* **TASK BRIEF**: Reproduction of part of the material below, pictures omitted: copy exactly, and only, the lines starting with the one with "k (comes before" and going on through the one with "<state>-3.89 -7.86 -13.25".

* **RECORDED INFORMATION**:
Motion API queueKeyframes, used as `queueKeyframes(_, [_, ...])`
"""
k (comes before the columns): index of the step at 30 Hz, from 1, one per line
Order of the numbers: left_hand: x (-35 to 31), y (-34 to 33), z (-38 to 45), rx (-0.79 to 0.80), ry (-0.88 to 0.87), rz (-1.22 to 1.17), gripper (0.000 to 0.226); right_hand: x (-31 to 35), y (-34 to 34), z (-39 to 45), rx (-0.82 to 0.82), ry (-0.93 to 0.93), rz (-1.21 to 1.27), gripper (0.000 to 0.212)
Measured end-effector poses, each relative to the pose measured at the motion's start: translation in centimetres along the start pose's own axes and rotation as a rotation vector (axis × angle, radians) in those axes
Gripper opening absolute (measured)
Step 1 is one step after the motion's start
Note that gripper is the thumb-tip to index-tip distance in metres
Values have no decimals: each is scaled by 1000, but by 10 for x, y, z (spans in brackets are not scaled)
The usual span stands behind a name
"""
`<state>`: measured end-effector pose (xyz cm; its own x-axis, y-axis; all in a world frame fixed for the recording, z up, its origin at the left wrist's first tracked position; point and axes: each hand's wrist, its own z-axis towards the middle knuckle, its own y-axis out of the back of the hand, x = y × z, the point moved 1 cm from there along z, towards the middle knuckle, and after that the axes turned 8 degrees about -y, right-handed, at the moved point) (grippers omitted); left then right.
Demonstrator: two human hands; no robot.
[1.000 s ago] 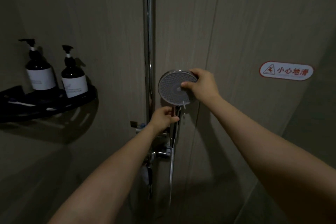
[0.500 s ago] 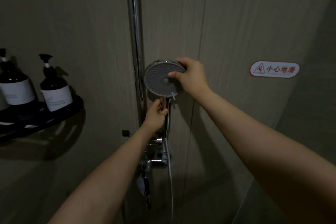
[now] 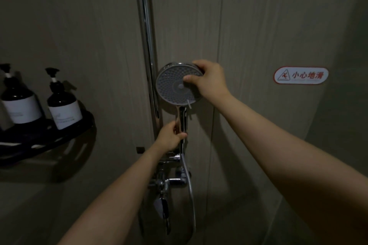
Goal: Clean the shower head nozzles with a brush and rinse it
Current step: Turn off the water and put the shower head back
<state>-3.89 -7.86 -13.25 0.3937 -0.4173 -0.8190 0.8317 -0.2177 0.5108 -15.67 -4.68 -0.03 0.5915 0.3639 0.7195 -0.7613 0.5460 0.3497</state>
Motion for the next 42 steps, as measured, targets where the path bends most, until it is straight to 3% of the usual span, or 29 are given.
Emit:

* **FINAL ANSWER**:
k (comes before the columns): index of the step at 30 Hz, from 1, one per line
Order of the numbers: left_hand: x (-35 to 31), y (-34 to 33), z (-38 to 45), rx (-0.79 to 0.80), ry (-0.88 to 0.87), rz (-1.22 to 1.17), gripper (0.000 to 0.226); right_hand: x (-31 to 35), y (-34 to 34), z (-39 to 45), rx (-0.82 to 0.82), ry (-0.93 to 0.93), rz (-1.21 to 1.27), gripper (0.000 to 0.212)
Measured end-effector poses, each relative to the pose measured at the motion's start: translation in centimetres along the start pose's own axes and rotation as a rotation vector (axis × angle, radians) in those axes
Gripper opening absolute (measured)
Step 1 is one step after the motion's start
Note that gripper is the thumb-tip to index-tip distance in metres
Values have no decimals: each is scaled by 1000, but by 10 for x, y, z (spans in brackets are not scaled)
The usual span stands behind a name
"""
`<state>`: measured end-effector pose (xyz cm; its own x-axis, y-axis; all in a world frame fixed for the recording, z up, its origin at the left wrist's first tracked position; point and axes: each hand's wrist, its own z-axis towards the middle knuckle, its own y-axis out of the back of the hand, x = y × z, the point moved 1 cm from there along z, towards the middle knuckle, and after that the axes turned 8 degrees about -y, right-handed, at the moved point) (grippers omitted); left then right.
Demonstrator: two human hands; no robot.
[1.000 s ago] 
[0.500 s ago] 
[now] 
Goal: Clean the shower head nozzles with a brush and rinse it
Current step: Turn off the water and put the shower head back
<state>-3.89 -7.86 -13.25 0.3937 -0.4173 -0.8190 0.8317 -0.2177 0.5108 -15.67 -4.68 -0.03 0.5915 0.3639 0.7195 -0.7613 0.5460 0.3497</state>

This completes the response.